I started life as a poet. My creative process still comes from hearing a line in my head, or noticing a detail in the natural world or studying people. The language is the start of the story or poem or essay or TV pilot, and I often don’t know the form until I have some words on the page. As I explore and research, I try to focus on the idea and the questions I’m trying to answer and see what the story turns out to be as I go.
In Tell Me How You Got Here, your poems explore deeply personal themes. How do you decide which moments in your life are meant for poetry rather than prose?
Poetry is really taking these big ideas and winnowing them down into the most compact—but still breathable—space. There are sometimes small elements of my life in the poems or in my stories, but most often, everything is imagined. Poetry is a very intimate form so it’s natural to think the poems are all non-fiction, but while some details are real (observations about the natural world, or a food or loss), the stories into the poems might not be. I try to blend specifics with the shared human experience no matter what I’m writing.

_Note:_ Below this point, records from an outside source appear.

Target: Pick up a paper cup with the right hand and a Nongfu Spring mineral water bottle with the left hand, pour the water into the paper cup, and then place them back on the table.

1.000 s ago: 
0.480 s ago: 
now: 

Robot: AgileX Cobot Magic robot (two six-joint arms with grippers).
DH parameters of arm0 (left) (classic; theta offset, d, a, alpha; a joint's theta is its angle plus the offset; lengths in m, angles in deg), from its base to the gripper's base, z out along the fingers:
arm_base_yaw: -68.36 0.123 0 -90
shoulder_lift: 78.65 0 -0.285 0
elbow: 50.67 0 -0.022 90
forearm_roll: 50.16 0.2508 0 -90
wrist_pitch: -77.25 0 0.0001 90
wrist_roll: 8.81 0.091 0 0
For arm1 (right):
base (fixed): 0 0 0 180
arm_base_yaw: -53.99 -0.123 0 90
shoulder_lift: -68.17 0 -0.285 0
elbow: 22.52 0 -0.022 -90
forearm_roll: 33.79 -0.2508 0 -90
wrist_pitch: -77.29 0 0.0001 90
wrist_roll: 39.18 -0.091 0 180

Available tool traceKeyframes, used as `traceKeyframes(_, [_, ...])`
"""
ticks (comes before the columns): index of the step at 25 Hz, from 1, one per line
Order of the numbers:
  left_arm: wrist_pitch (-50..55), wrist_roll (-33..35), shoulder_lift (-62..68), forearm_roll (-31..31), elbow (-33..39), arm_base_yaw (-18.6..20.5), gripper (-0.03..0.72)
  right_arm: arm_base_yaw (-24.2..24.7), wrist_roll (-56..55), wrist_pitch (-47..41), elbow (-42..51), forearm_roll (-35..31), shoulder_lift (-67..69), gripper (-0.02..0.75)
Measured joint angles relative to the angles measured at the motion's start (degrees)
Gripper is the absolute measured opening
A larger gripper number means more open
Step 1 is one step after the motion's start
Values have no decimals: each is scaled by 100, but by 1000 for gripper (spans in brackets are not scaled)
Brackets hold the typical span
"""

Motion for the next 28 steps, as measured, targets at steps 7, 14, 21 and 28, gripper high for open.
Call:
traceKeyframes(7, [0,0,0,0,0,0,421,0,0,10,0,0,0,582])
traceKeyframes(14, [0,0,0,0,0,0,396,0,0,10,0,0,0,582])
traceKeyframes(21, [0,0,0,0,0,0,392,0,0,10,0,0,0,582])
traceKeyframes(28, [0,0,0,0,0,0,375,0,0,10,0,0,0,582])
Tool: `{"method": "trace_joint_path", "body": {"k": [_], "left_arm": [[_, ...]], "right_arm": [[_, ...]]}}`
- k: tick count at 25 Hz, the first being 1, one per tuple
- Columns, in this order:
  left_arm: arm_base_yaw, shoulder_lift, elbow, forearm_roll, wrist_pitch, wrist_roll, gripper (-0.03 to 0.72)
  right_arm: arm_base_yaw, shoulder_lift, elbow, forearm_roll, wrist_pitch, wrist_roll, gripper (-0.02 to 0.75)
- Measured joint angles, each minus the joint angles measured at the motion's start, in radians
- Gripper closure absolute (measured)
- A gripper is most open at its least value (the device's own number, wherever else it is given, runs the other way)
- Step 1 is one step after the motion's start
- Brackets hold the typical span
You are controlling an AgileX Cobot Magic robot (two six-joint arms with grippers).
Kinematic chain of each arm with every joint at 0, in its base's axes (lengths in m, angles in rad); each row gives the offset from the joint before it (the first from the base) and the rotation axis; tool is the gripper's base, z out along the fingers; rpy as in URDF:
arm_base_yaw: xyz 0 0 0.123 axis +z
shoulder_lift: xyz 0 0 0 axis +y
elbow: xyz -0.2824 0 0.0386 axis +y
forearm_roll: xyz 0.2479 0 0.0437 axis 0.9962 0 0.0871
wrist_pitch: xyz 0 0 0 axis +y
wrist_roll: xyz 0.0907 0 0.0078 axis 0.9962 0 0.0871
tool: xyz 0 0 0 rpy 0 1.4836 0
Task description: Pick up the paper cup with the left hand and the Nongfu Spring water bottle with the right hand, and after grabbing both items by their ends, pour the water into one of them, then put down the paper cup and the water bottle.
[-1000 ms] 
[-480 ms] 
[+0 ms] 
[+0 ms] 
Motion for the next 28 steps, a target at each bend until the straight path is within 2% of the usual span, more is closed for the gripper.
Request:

Your food memoir Too Many Cooks blends humour with parenting and food—how much of your real kitchen chaos made it into the pages?
This was a fun memoir to write, and of all my books, it’s the one my children have spent the most time reading and commenting on. Those years of having four children under eight with no childcare were truly happy chaos. I tried to document this for readers, along with recipes I introduced to help my children explore new flavours and tastes. I wanted to share the funny and sometimes painful parts of parentings. My children are much older now and while I love my relationships with them, I do miss those days.
Many of your characters seek connection and self-acceptance—how do your own experiences shape the emotional journeys in your fiction?
I am trying to understand the world as I write. The characters I create, whether entirely imagined or based on a real person, are often looking for connection to others or to the natural world or to themselves. Perhaps not so much self-acceptance, but understanding. My latest novel, Love & Other Monsters (coming in April 2026), is historical fiction set in 1816. It’s a story of love, lust, art and betrayal, based on the important—and forgotten—life of eighteen-year-old Claire Clairmont who was Mary Shelley’s stepsister who was Lord Byron’s lover and played an integral role in Mary and Percy Shelley’s marriage. It’s about the making of art, the pitfalls of fame, the dangerous loyalty of siblings, the monsters on the page and those who walk among us as men. This is the story of a specific person, but if I’ve done my job, readers will relate to Claire’s emotional journey. That’s the poetry technique again, taking the very specific and making it accessible and relatable to each reader.
What advice would you offer to emerging authors trying to balance authenticity with storytelling across different genres?
Read widely. I read everything from Sarah’s Hart’s Once Upon a Prime, a brilliant book about maths and literature to Kaveh Akbar’s Martyr! to Tana French to Ross Gay’s poetry. It’s important to keep the flow of ideas.